Father Jenkins had discussed the award selection with the bishop months ahead of time, and the bishop said while he understood the idea of encouraging civility and dialogue, he disagreed with the decision and voiced his concerns over honoring the vice president with him at the time.

A history of support for contravening Church principles

Father Jenkins has embraced government leaders, programs and other initiatives that conflict with the Church’s teaching in the past, while continually placing an emphasis on dialogue.

Despite the objection of 83 cardinals, bishops and archbishops, including the University’s local ordinary, and a petition signed by 367,000 people, Father Jenkins defended Notre Dame’s 2009 honoring of pre-abortion Barack Obama with an honorary degree and featuring him as a keynote speaker.

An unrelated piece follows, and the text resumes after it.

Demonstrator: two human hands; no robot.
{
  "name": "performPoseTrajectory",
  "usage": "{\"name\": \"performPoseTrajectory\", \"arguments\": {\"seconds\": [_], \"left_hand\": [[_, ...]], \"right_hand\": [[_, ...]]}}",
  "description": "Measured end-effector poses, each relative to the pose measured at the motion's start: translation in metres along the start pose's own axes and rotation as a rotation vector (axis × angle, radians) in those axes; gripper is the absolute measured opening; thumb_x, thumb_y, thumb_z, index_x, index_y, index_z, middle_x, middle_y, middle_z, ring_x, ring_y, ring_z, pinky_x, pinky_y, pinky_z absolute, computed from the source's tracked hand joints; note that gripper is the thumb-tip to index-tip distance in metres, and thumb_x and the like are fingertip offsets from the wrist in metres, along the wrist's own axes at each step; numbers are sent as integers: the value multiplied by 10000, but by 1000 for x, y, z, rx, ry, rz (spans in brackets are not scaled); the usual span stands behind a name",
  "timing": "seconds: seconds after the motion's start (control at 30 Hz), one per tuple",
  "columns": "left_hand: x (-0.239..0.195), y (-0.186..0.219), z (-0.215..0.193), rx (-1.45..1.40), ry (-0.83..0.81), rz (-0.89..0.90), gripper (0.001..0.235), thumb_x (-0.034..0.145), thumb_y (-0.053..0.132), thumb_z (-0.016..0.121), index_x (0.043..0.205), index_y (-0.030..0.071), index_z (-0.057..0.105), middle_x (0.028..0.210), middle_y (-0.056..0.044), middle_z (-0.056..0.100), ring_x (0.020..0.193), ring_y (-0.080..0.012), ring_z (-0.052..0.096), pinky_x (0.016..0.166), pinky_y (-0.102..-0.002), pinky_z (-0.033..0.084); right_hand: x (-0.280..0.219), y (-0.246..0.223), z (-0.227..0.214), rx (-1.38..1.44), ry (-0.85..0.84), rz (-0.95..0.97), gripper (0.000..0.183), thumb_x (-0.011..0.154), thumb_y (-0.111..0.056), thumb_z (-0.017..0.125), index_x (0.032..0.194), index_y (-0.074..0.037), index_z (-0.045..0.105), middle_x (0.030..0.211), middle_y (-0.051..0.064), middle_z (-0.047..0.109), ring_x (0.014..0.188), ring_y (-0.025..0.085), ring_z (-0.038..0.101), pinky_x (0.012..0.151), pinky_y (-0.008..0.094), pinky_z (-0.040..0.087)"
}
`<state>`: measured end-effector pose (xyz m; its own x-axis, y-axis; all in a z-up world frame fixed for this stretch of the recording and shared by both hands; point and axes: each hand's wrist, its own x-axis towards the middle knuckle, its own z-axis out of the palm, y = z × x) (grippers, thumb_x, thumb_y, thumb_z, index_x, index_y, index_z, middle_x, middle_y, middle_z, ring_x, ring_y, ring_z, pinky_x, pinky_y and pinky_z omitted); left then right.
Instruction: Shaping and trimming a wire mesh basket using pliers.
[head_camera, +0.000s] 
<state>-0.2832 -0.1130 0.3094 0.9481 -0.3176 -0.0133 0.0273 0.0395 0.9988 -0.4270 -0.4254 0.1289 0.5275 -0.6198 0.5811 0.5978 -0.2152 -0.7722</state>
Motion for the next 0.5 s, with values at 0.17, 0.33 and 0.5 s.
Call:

“There is much to admire and celebrate in the life and work of President Obama,” Father Jenkins told that year’s graduates, also saying he had no interest in seeking leniency for more than 80 pro-life citizens arrested for peacefully demonstrating on campus against the Obama appearance.  

Other scandals during Father Jenkins’ tenure include his approval of performances of the Vagina Monologues, University recognition of a homosexual student group, willing compliance with the immoral HHS contraception mandate, and extension of employee benefits to “same-sex spouses.”   

Father Jenkins is set to serve on a panel with contentious journalist Michael Sean Winters of the heterodox National Catholic Reporter publication as part of an April 27-28 conference Notre Dame is presenting on polarization in the Church.  

It comes down to more scandal

Bishop Rhoades said it would have been better if the University had invited Biden and Boehner to speak at Notre Dame on the contentious topics at issue, “rather than bestow an honor that can provoke scandal.”

The Fort Wayne-South Bend prelate expressed repeated concern over scandal, as well as the specter of leading Catholics astray, and how promotion of homosexual “marriage” harms society.

“My principal concern about this whole matter is scandal,” Bishop Rhoades stated. “In honoring a “pro-choice” Catholic who also has supported the redefinition of marriage, which the Church considers harmful to the common good of society, it can give the impression to people, including Catholics in political office, that one can be ‘a good Catholic’ while also supporting or advocating for positions that contradict our fundamental moral and social principles and teachings.”